WHAT TO PRODUCE: Transcribe the entries below exactly from their first line through the line containing "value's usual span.", and let no picture into the copy.

RECORDS FOR THE TASK:
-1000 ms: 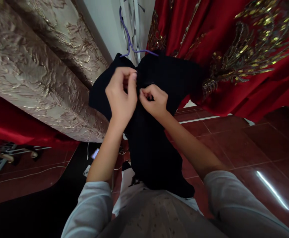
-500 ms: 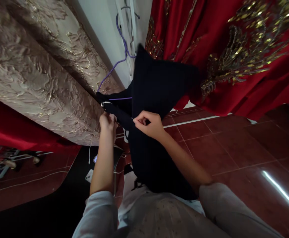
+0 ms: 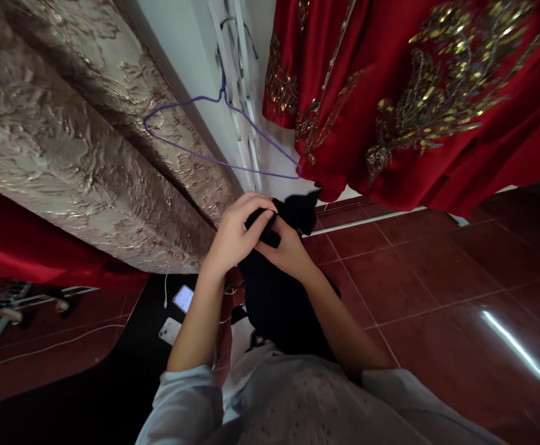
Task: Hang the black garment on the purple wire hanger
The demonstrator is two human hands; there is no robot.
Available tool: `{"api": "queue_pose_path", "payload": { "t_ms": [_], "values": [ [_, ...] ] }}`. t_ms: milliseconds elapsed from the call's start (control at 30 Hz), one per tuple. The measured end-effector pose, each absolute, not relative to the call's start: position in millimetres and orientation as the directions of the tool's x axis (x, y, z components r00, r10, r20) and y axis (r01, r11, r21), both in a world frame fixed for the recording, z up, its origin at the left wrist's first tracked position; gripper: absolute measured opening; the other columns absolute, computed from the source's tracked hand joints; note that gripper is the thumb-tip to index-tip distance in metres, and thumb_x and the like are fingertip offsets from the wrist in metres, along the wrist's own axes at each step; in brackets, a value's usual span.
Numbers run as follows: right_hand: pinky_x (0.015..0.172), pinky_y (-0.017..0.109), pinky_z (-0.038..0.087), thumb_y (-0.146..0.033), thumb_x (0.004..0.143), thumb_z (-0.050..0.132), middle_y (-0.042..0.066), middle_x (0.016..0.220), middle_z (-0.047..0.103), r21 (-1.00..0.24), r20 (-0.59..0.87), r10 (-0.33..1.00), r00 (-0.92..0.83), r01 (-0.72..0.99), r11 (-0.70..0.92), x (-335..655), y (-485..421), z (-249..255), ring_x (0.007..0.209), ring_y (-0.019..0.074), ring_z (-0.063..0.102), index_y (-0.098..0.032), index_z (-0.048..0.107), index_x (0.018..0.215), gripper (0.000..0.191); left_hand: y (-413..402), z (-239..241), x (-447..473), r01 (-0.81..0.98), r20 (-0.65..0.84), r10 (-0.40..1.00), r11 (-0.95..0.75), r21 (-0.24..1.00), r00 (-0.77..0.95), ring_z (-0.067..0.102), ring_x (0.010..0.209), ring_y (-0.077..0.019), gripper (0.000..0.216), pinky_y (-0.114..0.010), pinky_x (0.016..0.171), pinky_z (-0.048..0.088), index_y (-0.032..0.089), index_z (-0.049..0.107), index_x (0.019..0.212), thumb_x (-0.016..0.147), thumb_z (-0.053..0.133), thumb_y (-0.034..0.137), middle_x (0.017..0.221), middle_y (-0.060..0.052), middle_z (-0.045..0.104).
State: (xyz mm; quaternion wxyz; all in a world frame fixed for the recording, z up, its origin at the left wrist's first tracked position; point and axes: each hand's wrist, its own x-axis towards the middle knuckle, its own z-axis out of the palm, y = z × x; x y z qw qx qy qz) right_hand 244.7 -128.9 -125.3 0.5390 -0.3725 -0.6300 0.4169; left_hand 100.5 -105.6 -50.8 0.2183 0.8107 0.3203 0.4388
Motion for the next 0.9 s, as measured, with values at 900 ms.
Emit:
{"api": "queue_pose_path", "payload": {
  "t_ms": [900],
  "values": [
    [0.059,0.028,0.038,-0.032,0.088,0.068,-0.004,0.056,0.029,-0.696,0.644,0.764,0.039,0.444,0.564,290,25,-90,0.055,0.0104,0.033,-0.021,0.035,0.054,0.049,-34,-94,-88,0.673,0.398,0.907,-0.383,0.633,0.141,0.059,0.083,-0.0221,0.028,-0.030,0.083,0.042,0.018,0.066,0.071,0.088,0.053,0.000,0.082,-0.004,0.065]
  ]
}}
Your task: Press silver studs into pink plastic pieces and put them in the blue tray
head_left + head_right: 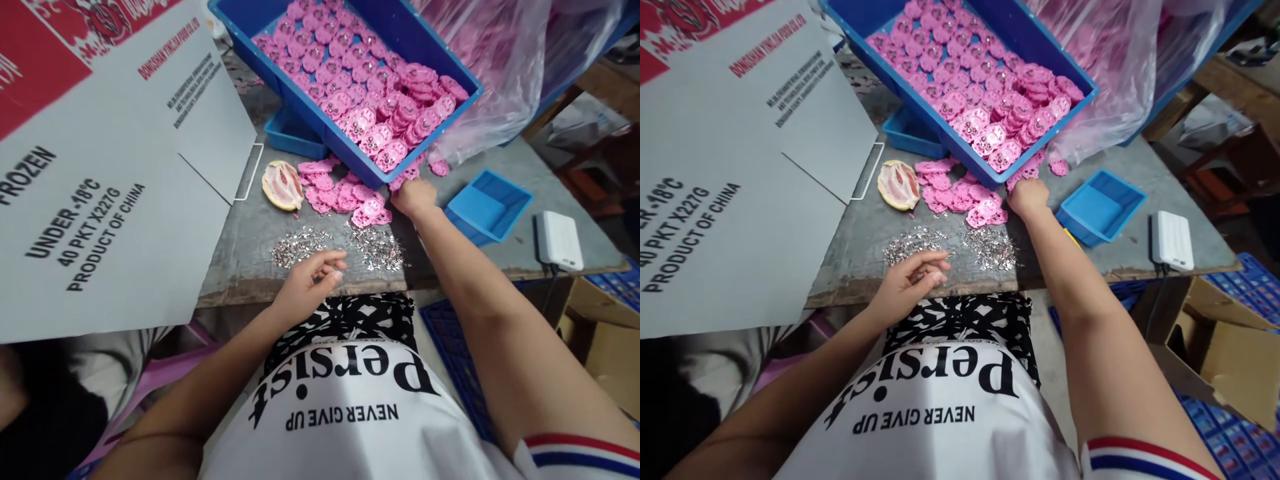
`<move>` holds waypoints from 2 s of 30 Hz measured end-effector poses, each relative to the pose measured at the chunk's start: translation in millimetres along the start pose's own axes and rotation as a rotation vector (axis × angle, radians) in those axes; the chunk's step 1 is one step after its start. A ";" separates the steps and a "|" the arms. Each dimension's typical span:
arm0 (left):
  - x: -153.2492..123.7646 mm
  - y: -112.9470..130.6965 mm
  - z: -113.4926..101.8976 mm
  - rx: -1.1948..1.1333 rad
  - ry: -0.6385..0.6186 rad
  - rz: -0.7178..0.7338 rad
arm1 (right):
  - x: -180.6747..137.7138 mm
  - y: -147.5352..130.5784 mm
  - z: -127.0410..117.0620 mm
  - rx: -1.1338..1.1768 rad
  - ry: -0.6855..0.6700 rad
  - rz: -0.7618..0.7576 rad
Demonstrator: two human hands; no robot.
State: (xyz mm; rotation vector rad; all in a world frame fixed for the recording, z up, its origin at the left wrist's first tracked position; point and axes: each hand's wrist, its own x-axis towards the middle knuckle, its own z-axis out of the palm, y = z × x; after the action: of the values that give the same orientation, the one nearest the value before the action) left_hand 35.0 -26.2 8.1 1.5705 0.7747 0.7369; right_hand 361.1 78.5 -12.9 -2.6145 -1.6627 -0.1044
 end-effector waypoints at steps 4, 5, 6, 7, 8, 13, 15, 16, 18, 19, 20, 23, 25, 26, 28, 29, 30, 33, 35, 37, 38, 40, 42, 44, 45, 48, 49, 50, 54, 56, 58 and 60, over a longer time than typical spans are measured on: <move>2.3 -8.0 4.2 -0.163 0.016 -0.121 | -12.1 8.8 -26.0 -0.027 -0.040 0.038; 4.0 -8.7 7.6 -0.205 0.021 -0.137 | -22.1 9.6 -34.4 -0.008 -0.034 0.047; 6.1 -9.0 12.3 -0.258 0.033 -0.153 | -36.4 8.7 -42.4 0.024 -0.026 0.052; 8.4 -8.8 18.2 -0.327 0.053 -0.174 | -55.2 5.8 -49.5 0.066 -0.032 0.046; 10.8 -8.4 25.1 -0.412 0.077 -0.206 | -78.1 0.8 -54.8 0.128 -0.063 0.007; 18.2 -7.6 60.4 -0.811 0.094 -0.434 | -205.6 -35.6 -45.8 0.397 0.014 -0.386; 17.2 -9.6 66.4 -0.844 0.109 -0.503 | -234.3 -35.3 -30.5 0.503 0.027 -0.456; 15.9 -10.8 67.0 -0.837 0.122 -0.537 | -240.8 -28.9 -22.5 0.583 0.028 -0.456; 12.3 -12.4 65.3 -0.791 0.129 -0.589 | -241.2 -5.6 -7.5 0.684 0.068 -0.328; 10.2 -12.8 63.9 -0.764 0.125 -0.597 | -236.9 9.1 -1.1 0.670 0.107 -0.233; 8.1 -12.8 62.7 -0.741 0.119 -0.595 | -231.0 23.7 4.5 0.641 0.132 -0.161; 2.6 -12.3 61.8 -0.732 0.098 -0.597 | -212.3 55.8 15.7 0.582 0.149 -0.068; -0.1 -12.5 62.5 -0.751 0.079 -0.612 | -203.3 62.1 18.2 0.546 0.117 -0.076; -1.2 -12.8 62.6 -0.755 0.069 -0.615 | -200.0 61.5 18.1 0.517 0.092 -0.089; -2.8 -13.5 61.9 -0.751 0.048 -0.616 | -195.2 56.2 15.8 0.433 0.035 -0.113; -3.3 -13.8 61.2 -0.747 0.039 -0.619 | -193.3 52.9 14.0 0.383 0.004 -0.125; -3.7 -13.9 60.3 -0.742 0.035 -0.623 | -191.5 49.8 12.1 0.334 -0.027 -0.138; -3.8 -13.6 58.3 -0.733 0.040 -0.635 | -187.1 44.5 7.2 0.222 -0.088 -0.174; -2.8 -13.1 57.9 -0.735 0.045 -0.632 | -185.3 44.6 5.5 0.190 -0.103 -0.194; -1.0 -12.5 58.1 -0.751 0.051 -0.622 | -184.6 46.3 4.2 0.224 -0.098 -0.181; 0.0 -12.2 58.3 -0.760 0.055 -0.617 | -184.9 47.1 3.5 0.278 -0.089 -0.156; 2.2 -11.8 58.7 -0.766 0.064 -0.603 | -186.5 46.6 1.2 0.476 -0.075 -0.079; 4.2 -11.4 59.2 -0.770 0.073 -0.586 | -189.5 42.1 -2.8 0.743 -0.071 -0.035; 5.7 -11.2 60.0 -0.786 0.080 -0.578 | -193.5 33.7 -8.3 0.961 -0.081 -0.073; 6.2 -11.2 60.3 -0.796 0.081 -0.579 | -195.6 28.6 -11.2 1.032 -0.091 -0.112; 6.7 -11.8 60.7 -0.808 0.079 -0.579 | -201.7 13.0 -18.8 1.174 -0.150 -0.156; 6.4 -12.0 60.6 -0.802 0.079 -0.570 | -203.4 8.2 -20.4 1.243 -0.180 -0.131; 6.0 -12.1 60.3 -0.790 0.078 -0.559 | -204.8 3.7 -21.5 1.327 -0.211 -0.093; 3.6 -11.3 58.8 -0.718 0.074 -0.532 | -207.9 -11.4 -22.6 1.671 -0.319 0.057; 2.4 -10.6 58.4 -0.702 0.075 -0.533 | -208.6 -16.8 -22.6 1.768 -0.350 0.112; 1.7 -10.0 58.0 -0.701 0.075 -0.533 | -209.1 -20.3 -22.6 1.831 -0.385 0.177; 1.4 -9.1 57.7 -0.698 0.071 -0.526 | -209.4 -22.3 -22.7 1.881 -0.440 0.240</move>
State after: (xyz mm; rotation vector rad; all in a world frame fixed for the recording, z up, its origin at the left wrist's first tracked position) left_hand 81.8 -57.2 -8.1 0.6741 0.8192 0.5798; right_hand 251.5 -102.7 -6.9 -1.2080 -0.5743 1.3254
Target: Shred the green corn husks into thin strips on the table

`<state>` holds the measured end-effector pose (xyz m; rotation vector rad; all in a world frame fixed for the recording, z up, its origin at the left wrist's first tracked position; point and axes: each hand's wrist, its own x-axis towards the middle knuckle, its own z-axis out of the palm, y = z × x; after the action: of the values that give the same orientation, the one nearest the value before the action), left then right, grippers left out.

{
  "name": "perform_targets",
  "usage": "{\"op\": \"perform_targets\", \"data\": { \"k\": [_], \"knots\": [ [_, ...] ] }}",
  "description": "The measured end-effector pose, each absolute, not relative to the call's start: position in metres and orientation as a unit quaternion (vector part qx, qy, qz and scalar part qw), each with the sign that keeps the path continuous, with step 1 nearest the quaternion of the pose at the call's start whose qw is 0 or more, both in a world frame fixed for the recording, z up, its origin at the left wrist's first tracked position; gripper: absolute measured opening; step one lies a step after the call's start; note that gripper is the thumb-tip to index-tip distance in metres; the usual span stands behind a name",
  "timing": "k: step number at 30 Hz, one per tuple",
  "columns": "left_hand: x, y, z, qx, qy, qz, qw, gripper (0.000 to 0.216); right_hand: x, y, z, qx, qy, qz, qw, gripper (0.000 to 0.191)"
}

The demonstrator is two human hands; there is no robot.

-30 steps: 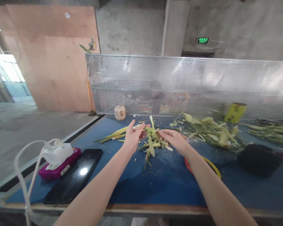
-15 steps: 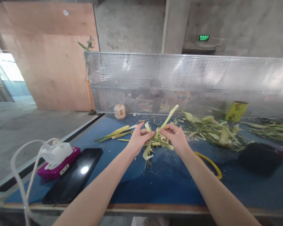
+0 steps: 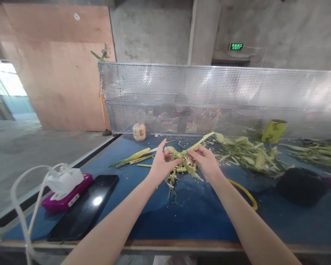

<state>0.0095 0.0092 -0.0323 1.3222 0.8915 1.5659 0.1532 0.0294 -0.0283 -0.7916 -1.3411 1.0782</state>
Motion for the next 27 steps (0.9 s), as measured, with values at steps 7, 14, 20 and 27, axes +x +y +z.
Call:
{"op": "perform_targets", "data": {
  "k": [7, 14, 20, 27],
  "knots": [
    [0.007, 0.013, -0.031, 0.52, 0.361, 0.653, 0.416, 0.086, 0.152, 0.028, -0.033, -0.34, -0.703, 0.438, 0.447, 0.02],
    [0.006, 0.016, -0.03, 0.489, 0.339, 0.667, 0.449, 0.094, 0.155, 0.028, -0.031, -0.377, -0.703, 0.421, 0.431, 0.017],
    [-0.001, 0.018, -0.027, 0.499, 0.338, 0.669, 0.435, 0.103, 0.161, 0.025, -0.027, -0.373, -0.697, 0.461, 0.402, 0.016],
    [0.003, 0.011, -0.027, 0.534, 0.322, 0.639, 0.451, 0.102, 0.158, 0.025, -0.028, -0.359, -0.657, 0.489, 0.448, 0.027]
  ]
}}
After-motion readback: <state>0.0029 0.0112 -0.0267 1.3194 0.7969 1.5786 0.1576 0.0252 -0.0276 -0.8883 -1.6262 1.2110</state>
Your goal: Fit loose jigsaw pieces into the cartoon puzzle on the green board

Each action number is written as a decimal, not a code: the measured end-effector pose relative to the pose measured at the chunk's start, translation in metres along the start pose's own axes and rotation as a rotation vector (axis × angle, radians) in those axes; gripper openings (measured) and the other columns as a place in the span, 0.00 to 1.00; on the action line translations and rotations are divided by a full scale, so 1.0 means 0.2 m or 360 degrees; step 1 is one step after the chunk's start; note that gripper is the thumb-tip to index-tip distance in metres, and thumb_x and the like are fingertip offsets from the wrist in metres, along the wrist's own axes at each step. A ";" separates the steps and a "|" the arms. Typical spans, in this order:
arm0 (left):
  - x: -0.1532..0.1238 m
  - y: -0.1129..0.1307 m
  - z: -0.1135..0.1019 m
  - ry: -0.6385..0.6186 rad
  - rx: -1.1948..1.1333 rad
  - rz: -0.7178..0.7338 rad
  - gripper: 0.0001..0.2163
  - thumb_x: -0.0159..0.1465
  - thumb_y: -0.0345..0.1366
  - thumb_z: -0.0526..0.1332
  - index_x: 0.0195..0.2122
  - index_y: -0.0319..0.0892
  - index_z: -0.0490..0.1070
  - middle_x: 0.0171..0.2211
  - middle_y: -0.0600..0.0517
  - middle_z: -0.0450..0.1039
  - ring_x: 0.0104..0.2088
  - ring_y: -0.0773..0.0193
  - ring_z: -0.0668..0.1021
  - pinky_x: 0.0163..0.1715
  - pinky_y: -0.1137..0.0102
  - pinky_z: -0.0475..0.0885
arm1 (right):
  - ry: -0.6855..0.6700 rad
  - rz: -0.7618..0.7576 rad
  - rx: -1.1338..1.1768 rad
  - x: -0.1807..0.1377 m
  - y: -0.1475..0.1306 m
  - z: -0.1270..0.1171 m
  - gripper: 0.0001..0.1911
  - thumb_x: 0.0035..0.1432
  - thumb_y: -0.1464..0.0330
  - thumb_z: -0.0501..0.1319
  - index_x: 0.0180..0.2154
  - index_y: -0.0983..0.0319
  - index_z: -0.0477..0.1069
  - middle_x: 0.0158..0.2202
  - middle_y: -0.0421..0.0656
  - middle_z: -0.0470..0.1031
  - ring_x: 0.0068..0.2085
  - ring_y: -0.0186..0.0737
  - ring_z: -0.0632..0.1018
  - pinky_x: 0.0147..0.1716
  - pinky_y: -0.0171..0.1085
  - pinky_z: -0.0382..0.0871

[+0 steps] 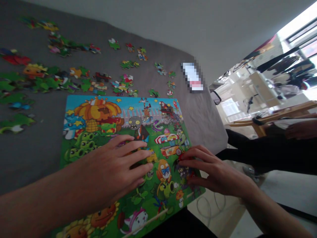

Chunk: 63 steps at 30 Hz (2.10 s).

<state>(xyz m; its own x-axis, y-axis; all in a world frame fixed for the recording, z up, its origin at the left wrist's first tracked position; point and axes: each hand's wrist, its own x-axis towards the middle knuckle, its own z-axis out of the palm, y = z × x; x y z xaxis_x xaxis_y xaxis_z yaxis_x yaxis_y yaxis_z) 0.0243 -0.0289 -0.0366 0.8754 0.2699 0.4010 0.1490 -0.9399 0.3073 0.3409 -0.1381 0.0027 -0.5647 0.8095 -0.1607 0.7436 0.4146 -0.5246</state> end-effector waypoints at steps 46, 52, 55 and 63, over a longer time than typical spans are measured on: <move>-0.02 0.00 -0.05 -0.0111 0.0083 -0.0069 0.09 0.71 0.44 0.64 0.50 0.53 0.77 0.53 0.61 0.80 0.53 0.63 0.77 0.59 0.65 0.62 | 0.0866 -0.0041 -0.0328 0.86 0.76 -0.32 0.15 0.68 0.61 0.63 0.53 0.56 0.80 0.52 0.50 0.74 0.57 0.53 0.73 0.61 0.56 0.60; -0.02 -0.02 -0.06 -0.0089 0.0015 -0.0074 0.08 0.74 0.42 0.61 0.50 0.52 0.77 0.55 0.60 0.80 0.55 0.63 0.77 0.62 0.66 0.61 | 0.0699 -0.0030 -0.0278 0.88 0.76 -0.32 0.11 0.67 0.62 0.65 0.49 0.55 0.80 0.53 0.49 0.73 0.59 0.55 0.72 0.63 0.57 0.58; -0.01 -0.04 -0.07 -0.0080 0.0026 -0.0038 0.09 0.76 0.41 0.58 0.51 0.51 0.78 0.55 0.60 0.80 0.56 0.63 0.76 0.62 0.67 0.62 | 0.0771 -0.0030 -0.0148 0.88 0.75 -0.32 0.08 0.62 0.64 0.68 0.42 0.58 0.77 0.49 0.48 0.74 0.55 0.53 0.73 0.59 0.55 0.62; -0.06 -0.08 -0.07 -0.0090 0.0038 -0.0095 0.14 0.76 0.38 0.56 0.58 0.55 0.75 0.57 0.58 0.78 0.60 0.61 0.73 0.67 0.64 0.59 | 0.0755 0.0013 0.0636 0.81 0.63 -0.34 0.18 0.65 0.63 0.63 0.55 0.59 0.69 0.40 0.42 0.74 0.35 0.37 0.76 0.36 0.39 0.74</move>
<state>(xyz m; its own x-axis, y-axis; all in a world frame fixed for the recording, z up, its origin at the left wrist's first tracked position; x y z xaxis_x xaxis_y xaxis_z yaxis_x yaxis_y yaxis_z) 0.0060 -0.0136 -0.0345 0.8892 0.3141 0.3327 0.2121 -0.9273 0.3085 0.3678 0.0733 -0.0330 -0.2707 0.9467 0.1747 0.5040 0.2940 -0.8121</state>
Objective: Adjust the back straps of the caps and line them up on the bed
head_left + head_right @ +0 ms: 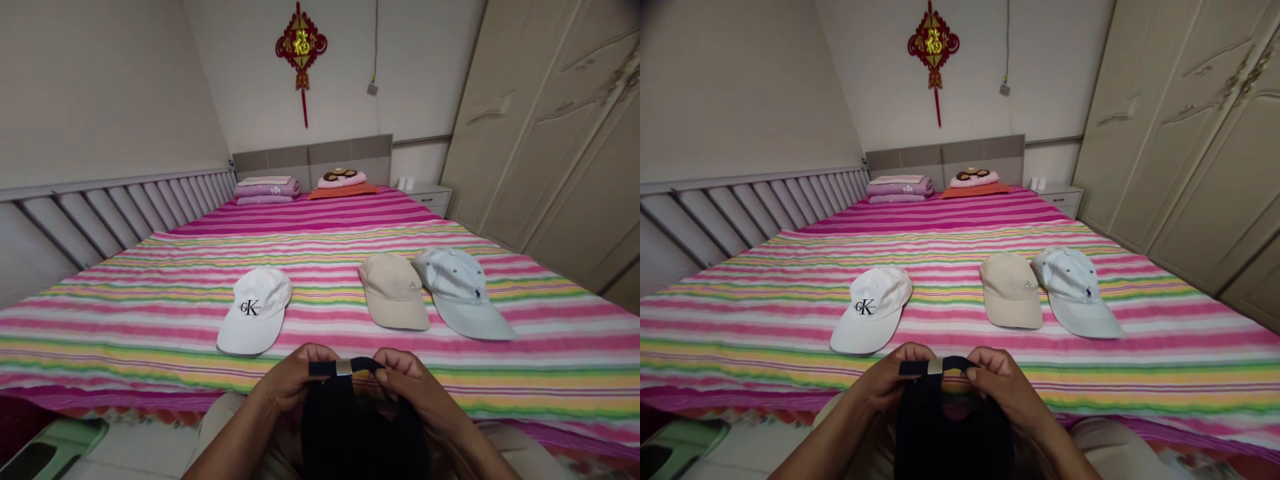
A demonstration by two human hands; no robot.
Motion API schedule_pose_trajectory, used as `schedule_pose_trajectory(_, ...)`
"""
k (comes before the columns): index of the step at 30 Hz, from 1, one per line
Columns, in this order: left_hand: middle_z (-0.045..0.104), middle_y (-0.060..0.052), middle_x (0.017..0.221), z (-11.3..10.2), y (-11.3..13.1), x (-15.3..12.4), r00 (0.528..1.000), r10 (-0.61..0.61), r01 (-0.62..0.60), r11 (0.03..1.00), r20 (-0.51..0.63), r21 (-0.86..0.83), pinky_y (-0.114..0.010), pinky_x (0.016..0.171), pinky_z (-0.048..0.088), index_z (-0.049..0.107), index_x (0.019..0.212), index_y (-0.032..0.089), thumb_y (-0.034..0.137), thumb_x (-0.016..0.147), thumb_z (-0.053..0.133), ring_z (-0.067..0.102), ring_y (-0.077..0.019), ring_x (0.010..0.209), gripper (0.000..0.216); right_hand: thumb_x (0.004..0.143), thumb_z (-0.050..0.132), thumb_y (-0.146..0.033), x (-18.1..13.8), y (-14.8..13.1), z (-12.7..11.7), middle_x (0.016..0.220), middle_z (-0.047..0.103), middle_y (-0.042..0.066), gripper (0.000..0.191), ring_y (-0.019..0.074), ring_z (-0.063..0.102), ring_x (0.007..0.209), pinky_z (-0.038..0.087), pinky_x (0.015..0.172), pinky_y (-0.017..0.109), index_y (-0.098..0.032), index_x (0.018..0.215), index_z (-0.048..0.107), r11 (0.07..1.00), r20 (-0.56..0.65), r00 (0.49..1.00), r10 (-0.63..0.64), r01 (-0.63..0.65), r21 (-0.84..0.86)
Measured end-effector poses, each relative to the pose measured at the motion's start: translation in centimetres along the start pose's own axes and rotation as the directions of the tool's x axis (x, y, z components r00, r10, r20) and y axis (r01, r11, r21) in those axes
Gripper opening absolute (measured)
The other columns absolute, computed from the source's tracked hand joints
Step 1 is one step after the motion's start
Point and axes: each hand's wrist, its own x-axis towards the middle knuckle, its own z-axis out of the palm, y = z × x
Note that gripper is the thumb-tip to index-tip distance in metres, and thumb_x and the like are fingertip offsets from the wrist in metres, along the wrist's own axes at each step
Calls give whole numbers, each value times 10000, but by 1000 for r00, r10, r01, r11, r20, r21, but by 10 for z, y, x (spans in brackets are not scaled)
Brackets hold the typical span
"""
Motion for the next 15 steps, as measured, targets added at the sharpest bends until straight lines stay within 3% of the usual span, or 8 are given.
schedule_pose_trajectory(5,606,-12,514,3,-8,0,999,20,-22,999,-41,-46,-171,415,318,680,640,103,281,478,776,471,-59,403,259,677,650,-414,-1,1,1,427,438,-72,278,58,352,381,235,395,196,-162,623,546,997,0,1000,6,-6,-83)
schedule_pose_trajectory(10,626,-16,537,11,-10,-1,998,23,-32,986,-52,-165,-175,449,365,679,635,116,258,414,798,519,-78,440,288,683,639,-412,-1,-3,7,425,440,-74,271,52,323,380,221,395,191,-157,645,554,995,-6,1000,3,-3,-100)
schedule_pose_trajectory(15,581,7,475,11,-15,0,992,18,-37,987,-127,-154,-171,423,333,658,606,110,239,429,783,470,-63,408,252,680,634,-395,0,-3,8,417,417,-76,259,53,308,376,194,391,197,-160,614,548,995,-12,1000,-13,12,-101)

OUTPUT OF THE TASK:
-1000 ms: 
-500 ms: 
+0 ms: 
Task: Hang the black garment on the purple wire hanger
The demonstrator is two human hands; there is no robot.
Available tool: `{"api": "queue_pose_path", "payload": { "t_ms": [_], "values": [ [_, ...] ] }}`. t_ms: milliseconds elapsed from the call's start (control at 30 Hz), one per tuple. The measured end-effector pose, each absolute, not relative to the call's start: position in millimetres and orientation as the directions of the tool's x axis (x, y, z components r00, r10, r20) and y axis (r01, r11, r21), both in a world frame fixed for the recording, z up, its origin at the left wrist's first tracked position; gripper: absolute measured opening; the other columns absolute, computed from the source's tracked hand joints; note that gripper is the thumb-tip to index-tip distance in metres, and thumb_x and the like are fingertip offsets from the wrist in metres, along the wrist's own axes at each step; in brackets, a value's usual span.

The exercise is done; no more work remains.